▼

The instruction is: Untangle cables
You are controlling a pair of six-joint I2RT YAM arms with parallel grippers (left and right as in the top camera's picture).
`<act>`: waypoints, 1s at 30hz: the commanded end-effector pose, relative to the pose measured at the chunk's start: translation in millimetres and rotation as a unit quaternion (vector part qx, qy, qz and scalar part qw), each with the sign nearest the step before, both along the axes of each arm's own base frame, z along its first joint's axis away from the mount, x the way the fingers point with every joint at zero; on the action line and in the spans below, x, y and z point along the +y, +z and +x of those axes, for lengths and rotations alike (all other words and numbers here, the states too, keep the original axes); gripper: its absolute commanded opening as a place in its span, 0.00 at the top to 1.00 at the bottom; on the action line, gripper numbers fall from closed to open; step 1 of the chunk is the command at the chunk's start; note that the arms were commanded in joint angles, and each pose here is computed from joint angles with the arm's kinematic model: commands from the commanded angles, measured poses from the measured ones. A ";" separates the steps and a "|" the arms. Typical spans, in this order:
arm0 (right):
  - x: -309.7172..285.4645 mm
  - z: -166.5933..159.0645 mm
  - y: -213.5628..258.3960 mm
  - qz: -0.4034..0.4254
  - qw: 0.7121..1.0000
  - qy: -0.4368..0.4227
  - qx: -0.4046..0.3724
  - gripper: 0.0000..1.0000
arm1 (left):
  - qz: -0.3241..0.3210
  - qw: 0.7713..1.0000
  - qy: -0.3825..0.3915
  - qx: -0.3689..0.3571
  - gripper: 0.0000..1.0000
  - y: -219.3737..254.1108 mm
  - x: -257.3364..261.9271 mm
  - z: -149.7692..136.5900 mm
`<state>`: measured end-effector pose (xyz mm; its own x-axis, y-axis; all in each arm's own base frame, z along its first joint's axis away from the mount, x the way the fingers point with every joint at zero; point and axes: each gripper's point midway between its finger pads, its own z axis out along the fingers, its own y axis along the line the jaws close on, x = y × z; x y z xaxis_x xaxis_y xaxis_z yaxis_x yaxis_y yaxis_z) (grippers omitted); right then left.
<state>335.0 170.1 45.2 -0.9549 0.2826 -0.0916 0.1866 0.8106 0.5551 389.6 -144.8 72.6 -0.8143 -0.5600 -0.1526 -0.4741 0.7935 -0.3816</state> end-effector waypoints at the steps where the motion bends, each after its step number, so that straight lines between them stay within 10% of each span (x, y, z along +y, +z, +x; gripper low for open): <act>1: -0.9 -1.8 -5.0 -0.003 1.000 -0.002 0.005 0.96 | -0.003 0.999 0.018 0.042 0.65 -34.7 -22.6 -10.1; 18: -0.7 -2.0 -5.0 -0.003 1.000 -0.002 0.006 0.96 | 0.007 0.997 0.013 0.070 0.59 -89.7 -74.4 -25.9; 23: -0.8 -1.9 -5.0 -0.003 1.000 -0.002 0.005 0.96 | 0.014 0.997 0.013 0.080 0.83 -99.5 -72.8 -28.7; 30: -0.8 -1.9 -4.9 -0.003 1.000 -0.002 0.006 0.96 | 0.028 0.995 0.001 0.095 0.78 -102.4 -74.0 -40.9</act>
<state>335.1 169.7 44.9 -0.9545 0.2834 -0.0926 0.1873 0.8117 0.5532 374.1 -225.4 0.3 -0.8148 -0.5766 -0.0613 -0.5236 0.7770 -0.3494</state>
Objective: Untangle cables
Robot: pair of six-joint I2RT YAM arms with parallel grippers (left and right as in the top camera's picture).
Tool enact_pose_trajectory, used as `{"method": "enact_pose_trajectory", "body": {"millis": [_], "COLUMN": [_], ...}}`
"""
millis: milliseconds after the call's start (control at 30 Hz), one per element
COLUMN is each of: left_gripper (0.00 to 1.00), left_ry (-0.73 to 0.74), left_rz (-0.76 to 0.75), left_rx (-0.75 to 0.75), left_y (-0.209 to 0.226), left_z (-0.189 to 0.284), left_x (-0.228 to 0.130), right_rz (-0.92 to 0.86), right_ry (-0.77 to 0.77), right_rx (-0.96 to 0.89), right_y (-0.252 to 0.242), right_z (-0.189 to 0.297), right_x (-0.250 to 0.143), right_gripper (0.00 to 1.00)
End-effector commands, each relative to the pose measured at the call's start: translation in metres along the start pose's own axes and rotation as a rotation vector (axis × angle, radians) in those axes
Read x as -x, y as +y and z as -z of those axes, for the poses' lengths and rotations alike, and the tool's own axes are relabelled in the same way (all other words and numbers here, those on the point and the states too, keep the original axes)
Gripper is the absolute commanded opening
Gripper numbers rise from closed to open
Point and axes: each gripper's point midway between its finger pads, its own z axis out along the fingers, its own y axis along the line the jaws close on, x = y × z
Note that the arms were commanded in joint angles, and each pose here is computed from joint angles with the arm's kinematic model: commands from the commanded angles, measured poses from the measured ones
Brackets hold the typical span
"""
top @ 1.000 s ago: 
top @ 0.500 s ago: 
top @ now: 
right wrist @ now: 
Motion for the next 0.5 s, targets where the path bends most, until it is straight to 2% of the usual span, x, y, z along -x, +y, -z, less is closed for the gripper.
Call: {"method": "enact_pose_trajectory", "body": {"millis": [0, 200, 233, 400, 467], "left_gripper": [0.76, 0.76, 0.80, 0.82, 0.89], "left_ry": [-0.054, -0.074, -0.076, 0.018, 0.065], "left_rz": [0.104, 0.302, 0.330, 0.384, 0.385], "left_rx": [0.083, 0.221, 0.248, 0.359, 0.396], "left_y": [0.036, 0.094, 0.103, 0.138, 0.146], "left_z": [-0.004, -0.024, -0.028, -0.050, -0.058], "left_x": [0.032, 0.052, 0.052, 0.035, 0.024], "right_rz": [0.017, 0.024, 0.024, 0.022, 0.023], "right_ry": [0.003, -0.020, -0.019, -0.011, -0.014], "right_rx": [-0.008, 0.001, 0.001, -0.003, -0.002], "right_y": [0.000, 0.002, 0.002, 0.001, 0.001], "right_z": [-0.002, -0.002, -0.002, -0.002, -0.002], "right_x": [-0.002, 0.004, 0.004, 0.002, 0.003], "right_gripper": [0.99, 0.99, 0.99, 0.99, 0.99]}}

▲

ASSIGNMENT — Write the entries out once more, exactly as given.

ANSWER TO THE EXERCISE —
The instruction is: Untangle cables
You are controlling a pair of six-joint I2RT YAM arms with parallel grippers (left and right as in the top camera's picture).
`<act>`: waypoints, 1s at 30hz: the commanded end-effector pose, relative to the pose measured at the chunk's start: translation in millimetres and rotation as a unit quaternion (vector part qx, qy, qz and scalar part qw), each with the sign nearest the step before, both along the axes of each arm's own base frame, z along its first joint's axis away from the mount, x the way the fingers point with every joint at zero; on the action line and in the spans below, x, y and z point along the +y, +z and +x of those axes, for lengths and rotations alike (all other words and numbers here, the states too, keep the original axes); gripper: its absolute commanded opening as a place in its span, 0.00 at the top to 1.00 at the bottom; on the action line, gripper numbers fall from closed to open; step 1 of the chunk is the command at the chunk's start; note that the arms were commanded in joint angles, and each pose here is computed from joint angles with the arm's kinematic model: commands from the commanded angles, measured poses from the measured ones. A ";" separates the steps and a "|" the arms. Typical spans, in this order:
arm0 (right):
  - x: -309.7172..285.4645 mm
  - z: -166.5933..159.0645 mm
  - y: -213.5628..258.3960 mm
  - qz: -0.4034..0.4254
  - qw: 0.7121..1.0000
  - qy: -0.4368..0.4227
  - qx: -0.4046..0.3724
  - gripper: 0.0000..1.0000
arm1 (left):
  - qz: -0.3241..0.3210
  - qw: 0.7713..1.0000
  - qy: -0.3825..0.3915
  - qx: -0.3689..0.3571
  - gripper: 0.0000..1.0000
  - y: -219.3737..254.1108 mm
  - x: -257.3364..261.9271 mm
  - z: -149.7692..136.5900 mm
`<state>`: measured end-effector pose (xyz mm; its own x-axis, y-axis; all in each arm's own base frame, z along its first joint's axis away from the mount, x the way the fingers point with every joint at zero; point and axes: each gripper's point midway between its finger pads, its own z axis out along the fingers, its own y axis along the line the jaws close on, x = y × z; x y z xaxis_x xaxis_y xaxis_z yaxis_x yaxis_y yaxis_z) (grippers omitted); right then left.
<state>335.0 170.1 45.2 -0.9549 0.2826 -0.0916 0.1866 0.8106 0.5551 389.6 -144.8 72.6 -0.8143 -0.5600 -0.1526 -0.4741 0.7935 -0.3816</state> end-effector waypoints at the steps where the motion bends, each after its step number, so that straight lines between them stay within 10% of each span (x, y, z along +y, +z, +x; gripper low for open): <act>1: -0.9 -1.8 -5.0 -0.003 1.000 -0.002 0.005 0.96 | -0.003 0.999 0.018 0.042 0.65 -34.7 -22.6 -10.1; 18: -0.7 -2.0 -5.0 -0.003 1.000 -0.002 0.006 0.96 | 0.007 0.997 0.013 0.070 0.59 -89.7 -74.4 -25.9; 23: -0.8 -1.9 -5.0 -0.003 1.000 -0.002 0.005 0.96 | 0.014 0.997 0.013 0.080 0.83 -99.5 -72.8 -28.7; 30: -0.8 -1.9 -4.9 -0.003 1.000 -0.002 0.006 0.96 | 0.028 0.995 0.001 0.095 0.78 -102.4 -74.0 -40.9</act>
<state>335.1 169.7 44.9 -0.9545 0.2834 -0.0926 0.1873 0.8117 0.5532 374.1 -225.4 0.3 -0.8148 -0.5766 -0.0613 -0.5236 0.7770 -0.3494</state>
Objective: Untangle cables
Robot: pair of six-joint I2RT YAM arms with parallel grippers (left and right as in the top camera's picture).
Tool enact_pose_trajectory, used as `{"method": "enact_pose_trajectory", "body": {"millis": [_], "COLUMN": [_], ...}}`
"""
millis: milliseconds after the call's start (control at 30 Hz), one per element
COLUMN is each of: left_gripper (0.00 to 1.00), left_ry (-0.73 to 0.74), left_rz (-0.76 to 0.75), left_rx (-0.75 to 0.75), left_y (-0.209 to 0.226), left_z (-0.189 to 0.284), left_x (-0.228 to 0.130), right_rz (-0.92 to 0.86), right_ry (-0.77 to 0.77), right_rx (-0.96 to 0.89), right_y (-0.252 to 0.242), right_z (-0.189 to 0.297), right_x (-0.250 to 0.143), right_gripper (0.00 to 1.00)
End-effector commands, each relative to the pose measured at the call's start: translation in metres along the start pose's own axes and rotation as a rotation vector (axis × angle, radians) in those axes
Read x as -x, y as +y and z as -z of those axes, for the poses' lengths and rotations alike, and the tool's own axes are relabelled in the same way (all other words and numbers here, those on the point and the states too, keep the original axes)
Gripper is the absolute commanded opening
Gripper numbers rise from closed to open
Point and axes: each gripper's point midway between its finger pads, its own z axis out along the fingers, its own y axis along the line the jaws close on, x = y × z
Note that the arms were commanded in joint angles, and each pose here is computed from joint angles with the arm's kinematic model: commands from the commanded angles, measured poses from the measured ones
Brackets hold the typical span
"""
top @ 1.000 s ago: 
top @ 0.500 s ago: 
top @ now: 
right wrist @ now: 
Motion for the next 0.5 s, targets where the path bends most, until it is straight to 2% of the usual span, x, y, z along -x, +y, -z, less is closed for the gripper.
Call: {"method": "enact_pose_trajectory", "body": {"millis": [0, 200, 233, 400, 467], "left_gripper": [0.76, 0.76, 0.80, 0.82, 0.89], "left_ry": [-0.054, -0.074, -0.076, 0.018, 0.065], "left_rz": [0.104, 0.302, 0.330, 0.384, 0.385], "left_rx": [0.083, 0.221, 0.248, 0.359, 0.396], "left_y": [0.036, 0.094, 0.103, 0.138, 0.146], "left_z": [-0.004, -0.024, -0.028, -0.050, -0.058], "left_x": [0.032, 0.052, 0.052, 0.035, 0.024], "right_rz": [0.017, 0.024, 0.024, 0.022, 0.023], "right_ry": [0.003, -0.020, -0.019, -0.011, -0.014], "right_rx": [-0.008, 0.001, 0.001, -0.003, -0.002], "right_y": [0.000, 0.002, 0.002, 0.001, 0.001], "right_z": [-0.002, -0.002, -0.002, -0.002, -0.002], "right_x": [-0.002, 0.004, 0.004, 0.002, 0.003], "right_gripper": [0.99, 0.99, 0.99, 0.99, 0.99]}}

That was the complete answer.